[RFC] Introduce overflow builtins

Hi,

Currently C/C++ programmers write ad-hoc integer overflow checks.
For example,

void *malloc_array(size_t n, size_t size)
{
  if (size && n > SIZE_MAX / size)
    return NULL;
  return malloc(n * size);
}

Some programmers would write:

  size_t bytes = n * size;
  if (size && n != bytes / size)
    return NULL;

Or in some crazier way:

https://github.com/ivmai/bdwgc/commit/83231d0ab5ed60015797c3d1ad9056295ac3b2bb

#define SQRT_SIZE_MAX ((1U << (sizeof(size_t) * 8 / 2)) - 1)

  if ((size | n) > SQRT_SIZE_MAX /* fast test */
      && size && n > SIZE_MAX / size)
    return NULL;

Downsides of ad-hoc overflow checks.

1) Hard to read.

2) Error-prone --- even true for overflow checking libraries written
   by security experts (see http://blog.regehr.org/archives/593).

3) Performance.
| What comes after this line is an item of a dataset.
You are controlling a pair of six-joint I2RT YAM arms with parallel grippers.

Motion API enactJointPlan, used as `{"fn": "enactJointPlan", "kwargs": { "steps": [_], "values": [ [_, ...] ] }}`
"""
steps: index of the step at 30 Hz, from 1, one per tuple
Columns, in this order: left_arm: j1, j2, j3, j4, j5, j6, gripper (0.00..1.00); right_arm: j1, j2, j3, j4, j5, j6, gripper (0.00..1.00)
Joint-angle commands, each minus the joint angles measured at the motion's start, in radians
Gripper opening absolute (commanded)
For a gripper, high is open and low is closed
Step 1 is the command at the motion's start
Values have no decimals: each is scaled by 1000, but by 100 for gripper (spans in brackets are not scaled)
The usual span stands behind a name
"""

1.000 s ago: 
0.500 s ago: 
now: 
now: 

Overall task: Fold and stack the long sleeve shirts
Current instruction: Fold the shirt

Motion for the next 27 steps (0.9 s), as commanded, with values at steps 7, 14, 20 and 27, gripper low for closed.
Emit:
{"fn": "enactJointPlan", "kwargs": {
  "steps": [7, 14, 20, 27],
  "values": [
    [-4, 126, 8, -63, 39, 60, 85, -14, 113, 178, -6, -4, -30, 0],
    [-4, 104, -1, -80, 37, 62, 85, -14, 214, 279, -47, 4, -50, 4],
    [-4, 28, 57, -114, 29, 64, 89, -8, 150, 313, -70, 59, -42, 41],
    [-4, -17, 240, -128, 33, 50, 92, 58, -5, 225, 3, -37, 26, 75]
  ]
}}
Below is the generated code of the first example.
   Neither GCC nor Clang optimizes away the division (blame instcombine?).

malloc_array: # @malloc_array
  .cfi_startproc
# BB#0: # %entry
  testq %rsi, %rsi
  je .LBB0_3
# BB#1: # %land.rhs
  movq $-1, %rax
  xorl %edx, %edx
  divq %rsi
  cmpq %rdi, %rax
  jae .LBB0_3
# BB#2: # %return
  xorl %eax, %eax
  ret
.LBB0_3: # %if.end
  imulq %rdi, %rsi
  movq %rsi, %rdi
  jmp malloc # TAILCALL
.Ltmp0:
  .size malloc_array, .Ltmp0-malloc_array
  .cfi_endproc

Let's consider adding overflow builtins to Clang, in the form:

  bool __overflow_*(T*, T, T);

With overflow builtins, programmers can implement the example
as follows.

void *malloc_array(size_t n, size_t size)
{
  size_t bytes;
  if (__overflow_umul(&bytes, n, size))
    return NULL;
  return malloc(bytes);
}

These builtins can be easily lowered to LLVM overflow intrinsics
llvm.*.with.overflow.*. In the generated code, there is only one
more jno instruction.

malloc_array: # @malloc_array
  .cfi_startproc
# BB#0: # %entry
  movq %rdi, %rax
  mulq %rsi
  jno .LBB0_2
# BB#1: # %return
  xorl %eax, %eax
  ret
.LBB0_2: # %if.end
  movq %rax, %rdi
  jmp malloc # TAILCALL
.Ltmp0:
  .size malloc_array, .Ltmp0-malloc_array
  .cfi_endproc

The patch is available at:

https://github.com/xiw/clang/compare/xiw:master...xiw:builtin-overflow

Also see

http://llvm.org/bugs/show_bug.cgi?id=12290

- xi

Hi,

Currently C/C++ programmers write ad-hoc integer overflow checks.
For example,

I definitely agree that it makes sense to have builtins for these.

Downsides of ad-hoc overflow checks.

1) Hard to read.

2) Error-prone --- even true for overflow checking libraries written
  by security experts (see http://blog.regehr.org/archives/593).

3) Performance. Below is the generated code of the first example.
  Neither GCC nor Clang optimizes away the division (blame instcombine?).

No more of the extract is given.